→ **EXERCISE MATERIAL**:
···
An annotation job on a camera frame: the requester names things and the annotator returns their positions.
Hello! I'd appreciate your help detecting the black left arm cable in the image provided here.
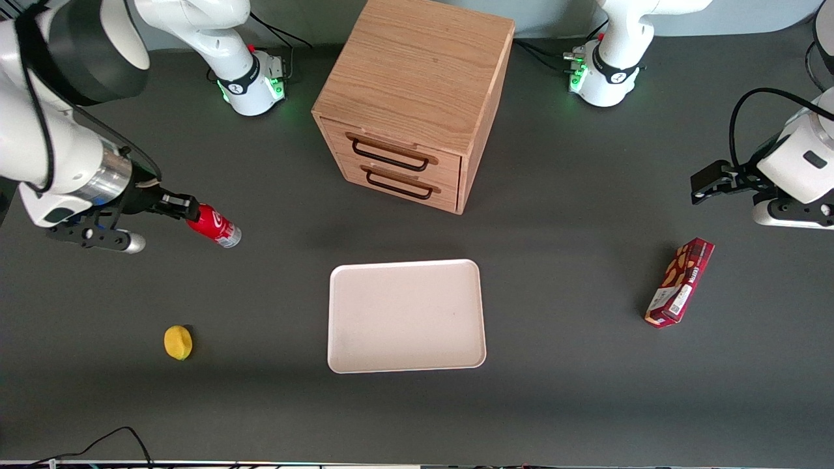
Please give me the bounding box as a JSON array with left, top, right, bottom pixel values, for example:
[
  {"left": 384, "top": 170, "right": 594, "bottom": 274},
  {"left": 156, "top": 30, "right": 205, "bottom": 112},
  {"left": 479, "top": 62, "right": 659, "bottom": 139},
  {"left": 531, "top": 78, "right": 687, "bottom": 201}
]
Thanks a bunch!
[{"left": 728, "top": 87, "right": 834, "bottom": 171}]

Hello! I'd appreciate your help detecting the black base cable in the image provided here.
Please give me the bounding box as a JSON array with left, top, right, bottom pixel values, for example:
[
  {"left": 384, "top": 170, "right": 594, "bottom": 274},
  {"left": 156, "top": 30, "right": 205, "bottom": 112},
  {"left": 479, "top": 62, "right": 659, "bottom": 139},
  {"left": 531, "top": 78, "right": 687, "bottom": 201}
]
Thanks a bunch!
[
  {"left": 248, "top": 12, "right": 313, "bottom": 82},
  {"left": 513, "top": 20, "right": 610, "bottom": 74}
]

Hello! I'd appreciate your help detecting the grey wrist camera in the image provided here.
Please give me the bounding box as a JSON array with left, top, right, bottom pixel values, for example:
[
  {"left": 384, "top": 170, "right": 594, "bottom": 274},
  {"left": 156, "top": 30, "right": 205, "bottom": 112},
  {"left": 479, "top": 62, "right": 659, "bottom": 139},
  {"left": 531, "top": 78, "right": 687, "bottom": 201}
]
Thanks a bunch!
[
  {"left": 753, "top": 195, "right": 834, "bottom": 230},
  {"left": 46, "top": 218, "right": 147, "bottom": 255}
]

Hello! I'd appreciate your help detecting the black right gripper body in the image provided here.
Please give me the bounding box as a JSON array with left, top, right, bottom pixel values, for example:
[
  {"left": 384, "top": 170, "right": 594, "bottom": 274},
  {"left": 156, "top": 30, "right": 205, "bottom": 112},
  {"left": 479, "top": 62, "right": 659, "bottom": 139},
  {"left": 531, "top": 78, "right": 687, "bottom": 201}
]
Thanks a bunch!
[{"left": 117, "top": 164, "right": 165, "bottom": 216}]

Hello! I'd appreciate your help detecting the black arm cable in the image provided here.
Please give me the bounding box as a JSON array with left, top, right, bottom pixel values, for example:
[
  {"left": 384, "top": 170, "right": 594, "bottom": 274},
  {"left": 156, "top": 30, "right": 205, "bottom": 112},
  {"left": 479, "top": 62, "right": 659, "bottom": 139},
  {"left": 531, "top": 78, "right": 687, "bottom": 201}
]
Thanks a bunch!
[
  {"left": 728, "top": 87, "right": 834, "bottom": 171},
  {"left": 14, "top": 0, "right": 162, "bottom": 193}
]

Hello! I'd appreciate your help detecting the red soda can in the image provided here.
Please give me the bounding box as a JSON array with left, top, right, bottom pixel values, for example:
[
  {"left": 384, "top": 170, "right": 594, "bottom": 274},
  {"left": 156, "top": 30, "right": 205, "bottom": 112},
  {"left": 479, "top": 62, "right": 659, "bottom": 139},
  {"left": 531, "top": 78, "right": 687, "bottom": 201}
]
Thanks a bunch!
[{"left": 186, "top": 203, "right": 242, "bottom": 249}]

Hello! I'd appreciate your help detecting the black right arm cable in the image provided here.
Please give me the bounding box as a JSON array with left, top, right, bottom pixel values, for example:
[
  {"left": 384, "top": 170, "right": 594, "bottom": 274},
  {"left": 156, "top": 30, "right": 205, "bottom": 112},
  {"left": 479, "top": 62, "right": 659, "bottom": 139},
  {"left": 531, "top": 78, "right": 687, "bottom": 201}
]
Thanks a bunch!
[{"left": 14, "top": 0, "right": 162, "bottom": 193}]

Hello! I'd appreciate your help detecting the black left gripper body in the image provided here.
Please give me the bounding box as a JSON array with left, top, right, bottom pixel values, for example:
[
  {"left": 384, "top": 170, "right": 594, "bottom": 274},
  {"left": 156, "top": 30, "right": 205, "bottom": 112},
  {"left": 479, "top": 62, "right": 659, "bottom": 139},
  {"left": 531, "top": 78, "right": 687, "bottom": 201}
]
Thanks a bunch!
[{"left": 733, "top": 160, "right": 776, "bottom": 196}]

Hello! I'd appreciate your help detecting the black right base cable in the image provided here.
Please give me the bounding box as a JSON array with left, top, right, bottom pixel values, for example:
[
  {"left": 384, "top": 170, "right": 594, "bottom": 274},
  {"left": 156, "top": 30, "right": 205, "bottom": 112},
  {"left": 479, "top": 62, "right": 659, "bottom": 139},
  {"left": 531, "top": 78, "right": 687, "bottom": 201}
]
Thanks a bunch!
[{"left": 248, "top": 12, "right": 313, "bottom": 82}]

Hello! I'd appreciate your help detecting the black left base cable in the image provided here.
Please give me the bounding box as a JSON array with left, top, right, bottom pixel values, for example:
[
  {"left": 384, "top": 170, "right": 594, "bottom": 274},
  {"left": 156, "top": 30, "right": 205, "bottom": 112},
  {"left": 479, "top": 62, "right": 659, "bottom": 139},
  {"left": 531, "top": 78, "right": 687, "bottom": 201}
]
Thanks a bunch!
[{"left": 513, "top": 20, "right": 610, "bottom": 74}]

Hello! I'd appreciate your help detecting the red snack box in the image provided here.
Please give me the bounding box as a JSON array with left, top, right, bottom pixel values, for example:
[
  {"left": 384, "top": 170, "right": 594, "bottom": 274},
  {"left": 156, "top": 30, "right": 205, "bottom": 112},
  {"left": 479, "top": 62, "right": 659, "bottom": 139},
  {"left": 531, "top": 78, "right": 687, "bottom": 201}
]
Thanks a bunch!
[{"left": 644, "top": 238, "right": 715, "bottom": 328}]

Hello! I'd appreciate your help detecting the wooden drawer cabinet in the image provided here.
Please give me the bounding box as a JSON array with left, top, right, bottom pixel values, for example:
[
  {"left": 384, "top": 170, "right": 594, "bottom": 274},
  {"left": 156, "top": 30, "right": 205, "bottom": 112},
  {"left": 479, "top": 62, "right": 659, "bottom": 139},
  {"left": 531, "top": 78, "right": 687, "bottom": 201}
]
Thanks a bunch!
[{"left": 311, "top": 0, "right": 516, "bottom": 216}]

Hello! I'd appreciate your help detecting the wooden drawer with black handle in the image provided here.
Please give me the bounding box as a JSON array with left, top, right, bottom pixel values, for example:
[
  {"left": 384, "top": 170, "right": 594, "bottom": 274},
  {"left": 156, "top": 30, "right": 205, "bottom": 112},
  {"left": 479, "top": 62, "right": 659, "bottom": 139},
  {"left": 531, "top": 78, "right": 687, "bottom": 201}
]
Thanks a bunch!
[
  {"left": 339, "top": 156, "right": 461, "bottom": 213},
  {"left": 322, "top": 119, "right": 463, "bottom": 188}
]

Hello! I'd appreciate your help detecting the thin black cable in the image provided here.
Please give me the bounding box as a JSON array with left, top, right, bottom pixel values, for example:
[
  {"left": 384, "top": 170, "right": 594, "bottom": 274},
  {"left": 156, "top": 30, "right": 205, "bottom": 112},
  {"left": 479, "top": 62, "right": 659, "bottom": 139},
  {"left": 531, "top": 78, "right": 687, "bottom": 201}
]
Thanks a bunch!
[{"left": 26, "top": 426, "right": 154, "bottom": 469}]

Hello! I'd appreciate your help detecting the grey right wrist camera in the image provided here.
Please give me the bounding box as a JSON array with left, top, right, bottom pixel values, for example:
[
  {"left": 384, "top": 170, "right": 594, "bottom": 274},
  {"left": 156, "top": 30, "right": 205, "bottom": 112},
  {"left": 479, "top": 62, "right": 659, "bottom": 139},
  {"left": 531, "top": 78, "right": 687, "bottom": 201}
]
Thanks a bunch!
[{"left": 46, "top": 218, "right": 147, "bottom": 255}]

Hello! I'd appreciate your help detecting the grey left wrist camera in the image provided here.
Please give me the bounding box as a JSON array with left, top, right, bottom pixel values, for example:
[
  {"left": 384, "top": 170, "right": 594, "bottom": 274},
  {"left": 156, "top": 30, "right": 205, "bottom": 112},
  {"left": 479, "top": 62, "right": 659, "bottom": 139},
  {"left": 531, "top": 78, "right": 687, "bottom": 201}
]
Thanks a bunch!
[{"left": 753, "top": 195, "right": 834, "bottom": 230}]

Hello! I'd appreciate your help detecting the yellow lemon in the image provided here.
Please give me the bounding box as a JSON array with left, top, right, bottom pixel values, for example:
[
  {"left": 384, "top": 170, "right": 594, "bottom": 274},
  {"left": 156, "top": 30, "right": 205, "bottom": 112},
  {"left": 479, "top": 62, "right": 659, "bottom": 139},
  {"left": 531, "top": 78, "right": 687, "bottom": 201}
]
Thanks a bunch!
[{"left": 164, "top": 325, "right": 194, "bottom": 361}]

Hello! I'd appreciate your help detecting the white rectangular tray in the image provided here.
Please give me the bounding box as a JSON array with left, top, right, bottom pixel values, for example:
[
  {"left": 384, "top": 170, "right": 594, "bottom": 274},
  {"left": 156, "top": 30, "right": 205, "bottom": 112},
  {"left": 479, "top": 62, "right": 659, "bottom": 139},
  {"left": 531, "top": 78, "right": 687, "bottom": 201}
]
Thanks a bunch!
[{"left": 328, "top": 259, "right": 487, "bottom": 375}]
···
→ **REQUIRED WORK**:
Go through the records and report each line that contains "base".

→ **RESPONSE AREA**:
Hello! I'd appreciate your help detecting the black base cable in the image provided here.
Hello! I'd appreciate your help detecting the black right base cable in the image provided here.
Hello! I'd appreciate your help detecting the black left base cable in the image provided here.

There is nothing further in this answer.